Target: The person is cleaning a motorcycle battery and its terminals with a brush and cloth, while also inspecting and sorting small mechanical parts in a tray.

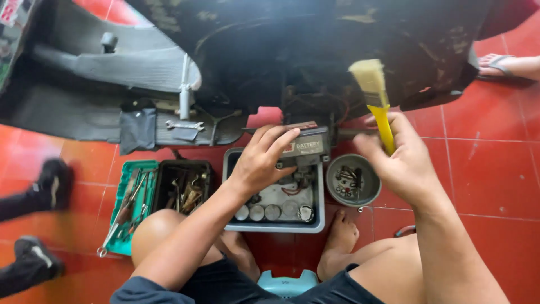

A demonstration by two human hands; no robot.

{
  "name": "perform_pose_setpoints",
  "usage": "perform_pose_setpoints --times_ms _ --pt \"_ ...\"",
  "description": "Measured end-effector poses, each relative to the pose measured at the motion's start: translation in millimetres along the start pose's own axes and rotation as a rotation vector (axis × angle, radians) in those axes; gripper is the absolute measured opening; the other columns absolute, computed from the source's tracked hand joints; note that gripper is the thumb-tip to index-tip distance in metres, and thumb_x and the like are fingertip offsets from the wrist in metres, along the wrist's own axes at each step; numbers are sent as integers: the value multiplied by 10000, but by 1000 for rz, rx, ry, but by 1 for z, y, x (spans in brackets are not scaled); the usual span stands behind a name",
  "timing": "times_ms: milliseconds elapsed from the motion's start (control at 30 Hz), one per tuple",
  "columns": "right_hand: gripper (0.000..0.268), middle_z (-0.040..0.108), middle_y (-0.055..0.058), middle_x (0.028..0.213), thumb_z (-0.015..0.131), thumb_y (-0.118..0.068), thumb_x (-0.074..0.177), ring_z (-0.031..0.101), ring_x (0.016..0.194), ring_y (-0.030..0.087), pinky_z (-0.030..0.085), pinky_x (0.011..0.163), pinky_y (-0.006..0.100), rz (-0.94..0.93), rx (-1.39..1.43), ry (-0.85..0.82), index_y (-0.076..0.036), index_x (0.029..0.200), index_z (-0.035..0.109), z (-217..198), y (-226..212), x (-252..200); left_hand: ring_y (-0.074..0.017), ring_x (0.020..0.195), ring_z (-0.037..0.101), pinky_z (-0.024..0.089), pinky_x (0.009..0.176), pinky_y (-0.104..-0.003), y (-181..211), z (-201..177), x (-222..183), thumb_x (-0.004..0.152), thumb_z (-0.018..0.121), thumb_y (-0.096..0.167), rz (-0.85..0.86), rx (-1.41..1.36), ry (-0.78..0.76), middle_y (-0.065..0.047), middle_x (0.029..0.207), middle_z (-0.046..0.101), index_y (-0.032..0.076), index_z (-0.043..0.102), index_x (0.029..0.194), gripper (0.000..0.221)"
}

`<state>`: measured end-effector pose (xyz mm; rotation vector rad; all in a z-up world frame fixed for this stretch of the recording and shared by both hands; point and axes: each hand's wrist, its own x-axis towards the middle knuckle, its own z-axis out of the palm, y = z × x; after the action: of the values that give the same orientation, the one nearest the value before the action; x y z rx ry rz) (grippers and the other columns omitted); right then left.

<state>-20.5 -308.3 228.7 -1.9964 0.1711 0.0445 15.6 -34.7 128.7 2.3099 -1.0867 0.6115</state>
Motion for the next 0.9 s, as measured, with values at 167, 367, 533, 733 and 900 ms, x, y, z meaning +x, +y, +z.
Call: perform_pose_setpoints --times_ms 167,367,533,733,900 --pt "1132 385 19 700 962 -147 596 353 606 149 371 564 297 -4 -185 -393 -276 1555 375 35 -16 -11 -406 1243 573 499 1058 -535 8 -22 -32 729 1029 160 -10 -144 11 -223 1379 529 127 323 1517 1059" --pt "963 771 72 844 956 -299 552 718 762 310 562 719 416 -328 -512 -345 -330 1437 578 75 21 -12 -413 1147 632 543 1007 -533 14 -17 -59 737 971 144 -35 -244 204 -209 1306 597 116 440 1411 858" --pt "904 757 57 744 978 -269 457 765 765 243 583 738 362 -390 -257 -216 -317 1319 710 90 40 -22 -366 1122 680 547 1030 -486 19 -26 -64 675 982 274 -152 -525 489 -150 1268 688 69 528 1420 897" --pt "943 789 114 855 1001 -301 431 746 703 289 571 679 453 -296 -208 -302 -248 1319 691 91 39 -16 -299 1187 671 497 1089 -434 11 -11 -82 525 1004 420 -503 -807 214 -81 1233 706 157 617 1296 902" --pt "385 652 169 909 551 -168 1038 606 778 271 503 732 431 -176 -108 -217 -32 1374 419 58 47 -8 -350 1088 656 517 1032 -467 -20 5 -97 577 989 407 -517 -351 325 -130 1127 671 81 625 1203 794"
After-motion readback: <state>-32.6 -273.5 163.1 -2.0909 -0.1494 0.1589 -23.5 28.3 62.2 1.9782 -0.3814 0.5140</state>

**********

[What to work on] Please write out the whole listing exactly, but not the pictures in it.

[Exercise answer]
Target: The person is cleaning a motorcycle battery and its terminals with a brush and cloth, while also inspecting and sorting small mechanical parts in a tray.


A demonstration by two human hands; no robot.

{
  "name": "perform_pose_setpoints",
  "usage": "perform_pose_setpoints --times_ms _ --pt \"_ ...\"",
  "description": "Measured end-effector poses, each relative to the pose measured at the motion's start: translation in millimetres along the start pose's own axes and rotation as a rotation vector (axis × angle, radians) in those axes; gripper is the absolute measured opening; the other columns absolute, computed from the source's tracked hand joints; note that gripper is the thumb-tip to index-tip distance in metres, and thumb_x and the like are fingertip offsets from the wrist in metres, along the wrist's own axes at each step; numbers are sent as integers: the value multiplied by 10000, but by 1000 for rz, rx, ry, but by 1 for z, y, x (spans in brackets are not scaled); the usual span stands behind a name",
  "timing": "times_ms: milliseconds elapsed from the motion's start (control at 30 Hz), one per tuple",
  "columns": "right_hand: gripper (0.000..0.268), middle_z (-0.040..0.108), middle_y (-0.055..0.058), middle_x (0.028..0.213), thumb_z (-0.015..0.131), thumb_y (-0.118..0.068), thumb_x (-0.074..0.177), ring_z (-0.031..0.101), ring_x (0.016..0.194), ring_y (-0.030..0.087), pinky_z (-0.030..0.085), pinky_x (0.011..0.163), pinky_y (-0.006..0.100), rz (-0.94..0.93), rx (-1.39..1.43), ry (-0.85..0.82), index_y (-0.076..0.036), index_x (0.029..0.200), index_z (-0.035..0.109), z (-217..198), y (-226..212), x (-252..200); left_hand: ring_y (-0.074..0.017), ring_x (0.020..0.195), ring_z (-0.037..0.101), pinky_z (-0.024..0.089), pinky_x (0.009..0.176), pinky_y (-0.104..-0.003), y (-181..211), z (-201..177), x (-222..183), thumb_x (-0.004..0.152), thumb_z (-0.018..0.121), thumb_y (-0.096..0.167), rz (-0.85..0.86), rx (-1.41..1.36), ry (-0.78..0.76), middle_y (-0.065..0.047), middle_x (0.029..0.207), middle_z (-0.046..0.101), index_y (-0.032..0.076), index_z (-0.043..0.102), index_x (0.029..0.194), gripper (0.000..0.221)"
}

`<state>`: measured end-effector pose (xyz mm; rotation vector rad; all in a z-up world frame fixed for this stretch of the recording and shared by both hands; point and axes: each hand's wrist, its own x-axis towards the middle knuckle, its own z-axis out of the palm, y = z × x; after the action: of the values that give the same orientation, the one nearest the value before the action; x y z rx ry rz) (grippers and the other columns omitted); right then left.

<state>-20.5 -308.3 228.7 -1.9964 0.1711 0.0445 15.6 -34.7 128.7 2.3099 -1.0867 0.6115</state>
Motion for the next 0.9 s, as measured, with values at 167, 367, 533, 733 and 900 ms, x, y, z meaning +x, +y, +z.
Call: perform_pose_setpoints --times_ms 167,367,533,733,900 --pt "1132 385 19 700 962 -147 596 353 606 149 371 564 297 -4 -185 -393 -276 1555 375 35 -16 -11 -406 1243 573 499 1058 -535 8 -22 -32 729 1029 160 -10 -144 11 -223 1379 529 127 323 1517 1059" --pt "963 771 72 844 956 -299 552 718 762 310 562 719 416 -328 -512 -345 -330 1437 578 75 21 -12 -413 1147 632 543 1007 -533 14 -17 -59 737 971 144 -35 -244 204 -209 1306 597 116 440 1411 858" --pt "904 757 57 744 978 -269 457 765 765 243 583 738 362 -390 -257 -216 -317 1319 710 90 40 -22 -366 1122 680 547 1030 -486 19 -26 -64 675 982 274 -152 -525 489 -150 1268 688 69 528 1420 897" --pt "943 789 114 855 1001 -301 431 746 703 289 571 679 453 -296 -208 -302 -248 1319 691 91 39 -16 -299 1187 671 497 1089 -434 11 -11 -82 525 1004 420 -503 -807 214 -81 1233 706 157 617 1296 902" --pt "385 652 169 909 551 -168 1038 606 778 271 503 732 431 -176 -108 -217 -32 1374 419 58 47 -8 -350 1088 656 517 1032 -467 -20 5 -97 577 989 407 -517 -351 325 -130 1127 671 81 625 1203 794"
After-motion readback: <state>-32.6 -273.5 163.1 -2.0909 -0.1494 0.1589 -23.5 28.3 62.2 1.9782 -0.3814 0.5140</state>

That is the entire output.